• Given records:
+---+
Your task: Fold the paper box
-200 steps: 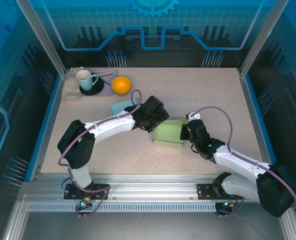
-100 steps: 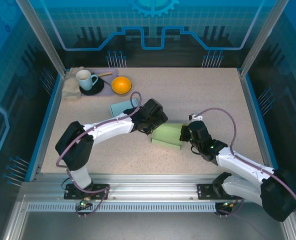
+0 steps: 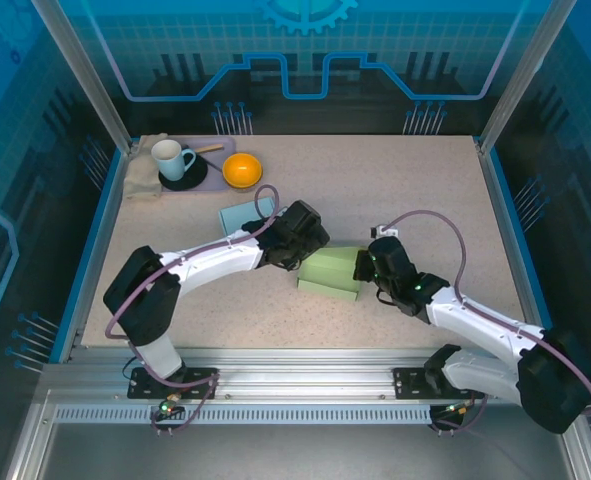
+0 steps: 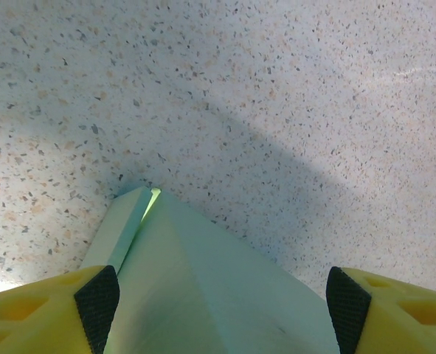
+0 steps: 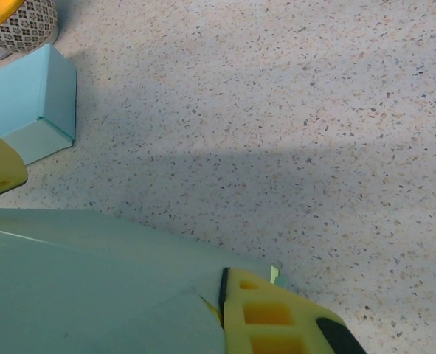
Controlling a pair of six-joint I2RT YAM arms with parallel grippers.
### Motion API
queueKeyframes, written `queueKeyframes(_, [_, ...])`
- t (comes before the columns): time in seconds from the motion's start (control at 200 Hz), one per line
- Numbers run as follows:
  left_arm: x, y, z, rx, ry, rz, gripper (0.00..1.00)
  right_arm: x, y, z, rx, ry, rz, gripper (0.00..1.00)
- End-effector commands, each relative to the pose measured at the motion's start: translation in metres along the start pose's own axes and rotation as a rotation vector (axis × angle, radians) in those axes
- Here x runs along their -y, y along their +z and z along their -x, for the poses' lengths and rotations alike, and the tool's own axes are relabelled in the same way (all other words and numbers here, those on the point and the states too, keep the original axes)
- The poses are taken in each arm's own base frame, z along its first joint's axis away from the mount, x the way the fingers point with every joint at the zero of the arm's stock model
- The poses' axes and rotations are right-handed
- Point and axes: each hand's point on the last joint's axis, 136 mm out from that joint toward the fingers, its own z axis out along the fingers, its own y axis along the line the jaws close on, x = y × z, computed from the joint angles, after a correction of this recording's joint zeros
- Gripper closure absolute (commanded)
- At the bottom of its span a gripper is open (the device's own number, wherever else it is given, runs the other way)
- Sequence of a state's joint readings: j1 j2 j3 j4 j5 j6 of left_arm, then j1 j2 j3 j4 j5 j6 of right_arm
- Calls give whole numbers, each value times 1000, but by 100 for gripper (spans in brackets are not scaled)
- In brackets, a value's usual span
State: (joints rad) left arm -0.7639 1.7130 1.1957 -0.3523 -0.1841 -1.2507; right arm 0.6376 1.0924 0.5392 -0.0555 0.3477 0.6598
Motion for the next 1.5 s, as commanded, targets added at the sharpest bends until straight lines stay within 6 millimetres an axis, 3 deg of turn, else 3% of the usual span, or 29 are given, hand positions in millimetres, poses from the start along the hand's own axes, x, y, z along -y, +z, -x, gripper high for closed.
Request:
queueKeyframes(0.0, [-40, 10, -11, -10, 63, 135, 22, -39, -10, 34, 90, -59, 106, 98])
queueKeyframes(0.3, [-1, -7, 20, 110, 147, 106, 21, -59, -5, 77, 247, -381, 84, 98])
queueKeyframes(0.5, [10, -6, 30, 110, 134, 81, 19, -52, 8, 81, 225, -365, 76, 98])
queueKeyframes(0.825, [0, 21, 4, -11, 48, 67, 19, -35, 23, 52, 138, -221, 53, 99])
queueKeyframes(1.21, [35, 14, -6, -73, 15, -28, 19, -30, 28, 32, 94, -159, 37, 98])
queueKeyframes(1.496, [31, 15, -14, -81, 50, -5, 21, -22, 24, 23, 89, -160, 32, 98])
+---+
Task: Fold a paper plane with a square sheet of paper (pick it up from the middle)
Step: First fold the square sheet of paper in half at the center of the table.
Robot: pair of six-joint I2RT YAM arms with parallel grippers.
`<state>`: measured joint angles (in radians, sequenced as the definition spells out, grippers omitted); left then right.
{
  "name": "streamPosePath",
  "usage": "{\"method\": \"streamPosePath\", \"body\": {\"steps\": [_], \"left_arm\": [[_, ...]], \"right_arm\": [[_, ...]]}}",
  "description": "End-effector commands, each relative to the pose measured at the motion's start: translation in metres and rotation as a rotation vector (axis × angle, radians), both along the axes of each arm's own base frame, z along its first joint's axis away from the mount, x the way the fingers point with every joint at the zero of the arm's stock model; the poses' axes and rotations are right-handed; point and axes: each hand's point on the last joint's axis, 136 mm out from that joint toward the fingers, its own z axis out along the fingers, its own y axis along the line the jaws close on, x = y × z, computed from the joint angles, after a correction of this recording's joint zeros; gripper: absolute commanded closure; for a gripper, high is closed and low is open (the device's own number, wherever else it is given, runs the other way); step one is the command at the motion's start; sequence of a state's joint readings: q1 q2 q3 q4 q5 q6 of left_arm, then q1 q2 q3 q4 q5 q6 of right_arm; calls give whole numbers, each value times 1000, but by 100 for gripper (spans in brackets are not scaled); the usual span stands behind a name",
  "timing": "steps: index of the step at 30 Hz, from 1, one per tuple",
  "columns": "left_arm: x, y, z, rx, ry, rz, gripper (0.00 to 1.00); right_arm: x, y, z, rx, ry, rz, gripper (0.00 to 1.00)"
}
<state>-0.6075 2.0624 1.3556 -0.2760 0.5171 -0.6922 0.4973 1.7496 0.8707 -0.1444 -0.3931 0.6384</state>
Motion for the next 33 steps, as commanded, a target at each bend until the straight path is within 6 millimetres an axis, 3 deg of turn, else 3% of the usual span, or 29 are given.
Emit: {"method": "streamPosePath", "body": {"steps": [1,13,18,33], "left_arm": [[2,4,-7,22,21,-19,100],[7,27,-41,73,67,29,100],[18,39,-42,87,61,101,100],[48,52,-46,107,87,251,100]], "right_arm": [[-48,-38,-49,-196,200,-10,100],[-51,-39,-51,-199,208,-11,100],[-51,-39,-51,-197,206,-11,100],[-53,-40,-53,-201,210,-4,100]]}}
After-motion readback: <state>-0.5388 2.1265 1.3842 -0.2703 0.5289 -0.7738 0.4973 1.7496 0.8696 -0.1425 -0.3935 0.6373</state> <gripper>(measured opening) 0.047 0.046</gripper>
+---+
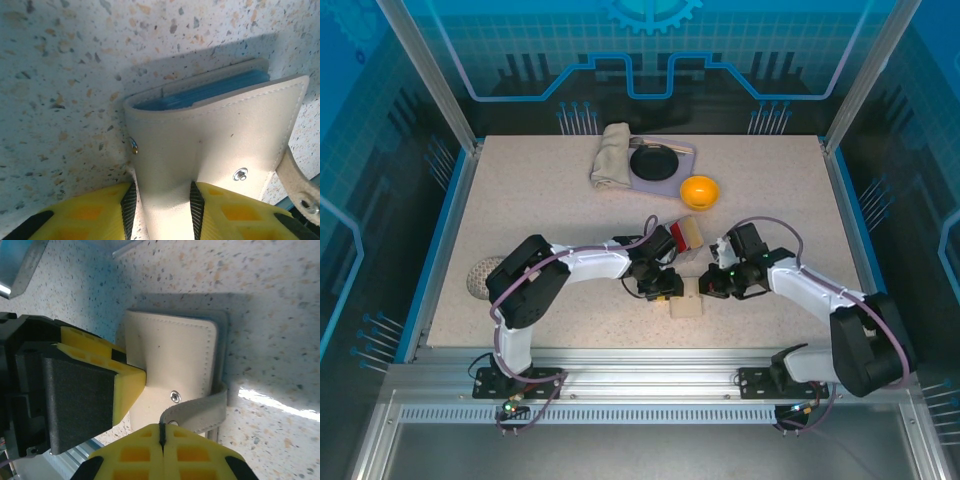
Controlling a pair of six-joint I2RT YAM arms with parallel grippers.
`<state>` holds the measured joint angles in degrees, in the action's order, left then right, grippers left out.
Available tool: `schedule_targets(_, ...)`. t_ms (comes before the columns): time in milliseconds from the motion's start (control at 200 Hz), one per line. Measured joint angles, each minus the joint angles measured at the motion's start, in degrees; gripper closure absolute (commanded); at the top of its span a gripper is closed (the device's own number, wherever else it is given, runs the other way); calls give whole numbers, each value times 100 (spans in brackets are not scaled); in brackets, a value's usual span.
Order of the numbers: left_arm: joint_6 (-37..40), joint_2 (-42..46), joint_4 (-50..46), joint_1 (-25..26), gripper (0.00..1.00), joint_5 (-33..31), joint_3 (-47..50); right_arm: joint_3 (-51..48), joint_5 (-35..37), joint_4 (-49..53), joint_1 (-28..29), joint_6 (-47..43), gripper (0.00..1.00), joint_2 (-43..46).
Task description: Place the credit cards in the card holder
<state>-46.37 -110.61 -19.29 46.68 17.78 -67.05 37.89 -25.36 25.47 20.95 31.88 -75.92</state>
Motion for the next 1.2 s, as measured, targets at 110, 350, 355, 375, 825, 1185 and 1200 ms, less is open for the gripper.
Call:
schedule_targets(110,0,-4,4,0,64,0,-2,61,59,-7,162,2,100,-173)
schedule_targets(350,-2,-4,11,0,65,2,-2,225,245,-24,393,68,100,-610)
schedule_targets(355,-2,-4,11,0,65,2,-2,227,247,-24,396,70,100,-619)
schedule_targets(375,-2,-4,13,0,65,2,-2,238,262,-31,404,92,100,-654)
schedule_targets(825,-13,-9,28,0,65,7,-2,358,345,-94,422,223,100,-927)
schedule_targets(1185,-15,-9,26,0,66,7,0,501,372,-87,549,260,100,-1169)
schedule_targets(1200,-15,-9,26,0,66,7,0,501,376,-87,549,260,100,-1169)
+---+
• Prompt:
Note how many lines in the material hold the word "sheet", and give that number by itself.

• Result:
2